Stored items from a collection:
+---+
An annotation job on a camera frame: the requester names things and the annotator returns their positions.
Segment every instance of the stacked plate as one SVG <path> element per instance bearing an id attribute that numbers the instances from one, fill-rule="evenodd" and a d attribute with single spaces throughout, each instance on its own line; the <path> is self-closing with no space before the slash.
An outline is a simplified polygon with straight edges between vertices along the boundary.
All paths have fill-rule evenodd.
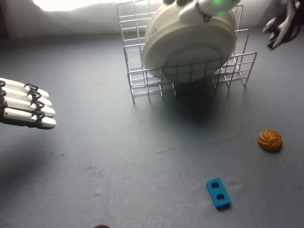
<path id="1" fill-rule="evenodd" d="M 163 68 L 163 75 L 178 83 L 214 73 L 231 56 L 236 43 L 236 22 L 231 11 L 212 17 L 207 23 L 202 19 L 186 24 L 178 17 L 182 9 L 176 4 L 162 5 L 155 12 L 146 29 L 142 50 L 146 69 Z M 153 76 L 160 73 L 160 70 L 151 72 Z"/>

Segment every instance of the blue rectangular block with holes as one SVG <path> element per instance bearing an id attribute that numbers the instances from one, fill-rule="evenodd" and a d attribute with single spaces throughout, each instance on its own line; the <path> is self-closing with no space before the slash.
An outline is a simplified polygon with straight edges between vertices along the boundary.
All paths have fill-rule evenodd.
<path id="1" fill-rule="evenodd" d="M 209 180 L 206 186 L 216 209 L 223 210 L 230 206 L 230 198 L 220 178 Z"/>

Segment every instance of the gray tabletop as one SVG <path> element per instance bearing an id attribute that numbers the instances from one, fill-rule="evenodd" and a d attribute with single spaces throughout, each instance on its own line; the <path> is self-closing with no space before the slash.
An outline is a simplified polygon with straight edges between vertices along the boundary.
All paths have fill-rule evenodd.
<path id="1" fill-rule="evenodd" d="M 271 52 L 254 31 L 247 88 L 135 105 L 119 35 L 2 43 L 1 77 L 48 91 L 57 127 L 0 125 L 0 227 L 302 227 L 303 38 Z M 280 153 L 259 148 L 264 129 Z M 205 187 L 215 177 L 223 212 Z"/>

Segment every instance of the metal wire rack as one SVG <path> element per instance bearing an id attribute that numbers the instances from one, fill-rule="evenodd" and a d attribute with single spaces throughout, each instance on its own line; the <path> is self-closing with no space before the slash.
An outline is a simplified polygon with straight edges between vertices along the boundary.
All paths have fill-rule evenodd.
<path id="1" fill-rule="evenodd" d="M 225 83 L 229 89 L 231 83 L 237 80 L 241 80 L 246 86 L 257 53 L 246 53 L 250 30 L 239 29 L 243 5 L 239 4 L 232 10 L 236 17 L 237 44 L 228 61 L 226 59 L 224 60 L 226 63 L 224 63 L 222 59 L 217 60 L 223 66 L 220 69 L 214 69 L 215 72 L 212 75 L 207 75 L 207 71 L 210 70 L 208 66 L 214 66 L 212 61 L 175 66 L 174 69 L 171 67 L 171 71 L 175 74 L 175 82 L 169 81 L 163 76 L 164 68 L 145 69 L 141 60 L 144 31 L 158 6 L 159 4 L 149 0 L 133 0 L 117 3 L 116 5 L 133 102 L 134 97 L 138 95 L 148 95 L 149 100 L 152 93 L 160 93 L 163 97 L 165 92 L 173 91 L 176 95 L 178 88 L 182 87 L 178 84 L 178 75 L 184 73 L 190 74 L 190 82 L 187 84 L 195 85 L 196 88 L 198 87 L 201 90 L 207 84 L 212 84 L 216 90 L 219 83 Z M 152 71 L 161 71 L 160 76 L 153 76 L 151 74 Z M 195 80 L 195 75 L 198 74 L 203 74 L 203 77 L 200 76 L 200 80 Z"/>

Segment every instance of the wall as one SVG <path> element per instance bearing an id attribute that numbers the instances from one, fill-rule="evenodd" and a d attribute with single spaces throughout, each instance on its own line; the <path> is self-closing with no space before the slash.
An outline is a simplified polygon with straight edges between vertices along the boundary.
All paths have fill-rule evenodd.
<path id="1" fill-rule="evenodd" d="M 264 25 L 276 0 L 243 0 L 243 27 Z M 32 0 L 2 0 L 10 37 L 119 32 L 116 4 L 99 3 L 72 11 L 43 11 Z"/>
+---+
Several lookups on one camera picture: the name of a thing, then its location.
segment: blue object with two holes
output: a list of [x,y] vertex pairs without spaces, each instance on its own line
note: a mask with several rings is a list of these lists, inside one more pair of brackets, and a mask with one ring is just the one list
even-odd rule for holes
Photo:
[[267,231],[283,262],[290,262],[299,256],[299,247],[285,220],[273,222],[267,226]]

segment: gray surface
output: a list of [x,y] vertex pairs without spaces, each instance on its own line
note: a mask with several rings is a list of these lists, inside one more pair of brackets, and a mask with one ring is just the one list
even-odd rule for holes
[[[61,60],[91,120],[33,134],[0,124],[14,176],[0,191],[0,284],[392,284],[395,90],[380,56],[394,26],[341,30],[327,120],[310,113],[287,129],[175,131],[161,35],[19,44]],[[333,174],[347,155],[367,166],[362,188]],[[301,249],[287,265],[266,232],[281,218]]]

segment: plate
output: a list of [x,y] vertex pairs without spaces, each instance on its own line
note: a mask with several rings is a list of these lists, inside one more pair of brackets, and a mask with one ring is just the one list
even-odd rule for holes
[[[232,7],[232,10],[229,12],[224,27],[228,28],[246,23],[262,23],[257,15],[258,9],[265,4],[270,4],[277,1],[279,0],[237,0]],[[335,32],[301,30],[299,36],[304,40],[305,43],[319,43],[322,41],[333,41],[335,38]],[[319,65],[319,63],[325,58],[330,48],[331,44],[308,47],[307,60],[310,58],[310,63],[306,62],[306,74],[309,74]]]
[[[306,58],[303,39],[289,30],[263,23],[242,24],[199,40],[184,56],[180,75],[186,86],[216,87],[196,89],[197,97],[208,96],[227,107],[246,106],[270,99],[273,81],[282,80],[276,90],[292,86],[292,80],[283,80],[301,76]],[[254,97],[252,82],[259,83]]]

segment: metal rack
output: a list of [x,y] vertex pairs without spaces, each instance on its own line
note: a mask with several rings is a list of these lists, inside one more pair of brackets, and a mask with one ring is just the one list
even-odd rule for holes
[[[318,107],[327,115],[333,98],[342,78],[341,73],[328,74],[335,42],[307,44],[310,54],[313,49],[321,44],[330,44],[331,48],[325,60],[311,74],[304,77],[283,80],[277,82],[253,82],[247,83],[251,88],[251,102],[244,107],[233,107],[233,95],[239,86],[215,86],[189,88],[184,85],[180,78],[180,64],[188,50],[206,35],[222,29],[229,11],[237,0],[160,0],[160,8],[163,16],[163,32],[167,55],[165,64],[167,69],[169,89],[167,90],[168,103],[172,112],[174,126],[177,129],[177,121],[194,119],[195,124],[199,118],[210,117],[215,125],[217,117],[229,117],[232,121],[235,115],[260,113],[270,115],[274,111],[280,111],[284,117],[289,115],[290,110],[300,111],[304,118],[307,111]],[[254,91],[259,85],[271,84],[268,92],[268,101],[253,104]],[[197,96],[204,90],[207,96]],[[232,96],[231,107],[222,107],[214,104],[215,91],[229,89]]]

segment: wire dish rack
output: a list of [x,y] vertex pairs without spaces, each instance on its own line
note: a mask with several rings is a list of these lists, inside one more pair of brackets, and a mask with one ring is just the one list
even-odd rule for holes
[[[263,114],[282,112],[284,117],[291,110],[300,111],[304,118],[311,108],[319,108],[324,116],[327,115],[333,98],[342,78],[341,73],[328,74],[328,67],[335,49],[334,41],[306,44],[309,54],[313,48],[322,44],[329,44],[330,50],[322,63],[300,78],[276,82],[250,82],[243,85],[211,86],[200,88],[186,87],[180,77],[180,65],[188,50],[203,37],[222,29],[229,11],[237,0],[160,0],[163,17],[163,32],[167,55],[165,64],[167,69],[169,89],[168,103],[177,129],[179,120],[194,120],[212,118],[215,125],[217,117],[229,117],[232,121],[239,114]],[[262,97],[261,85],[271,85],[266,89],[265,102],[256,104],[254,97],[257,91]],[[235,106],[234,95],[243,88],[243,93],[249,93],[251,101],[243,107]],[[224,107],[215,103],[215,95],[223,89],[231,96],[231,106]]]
+---+
DESCRIPTION OF THE TASK: How many lines of these records include the word "bearing"? Only the number should be written.

FINISHED EXERCISE: 5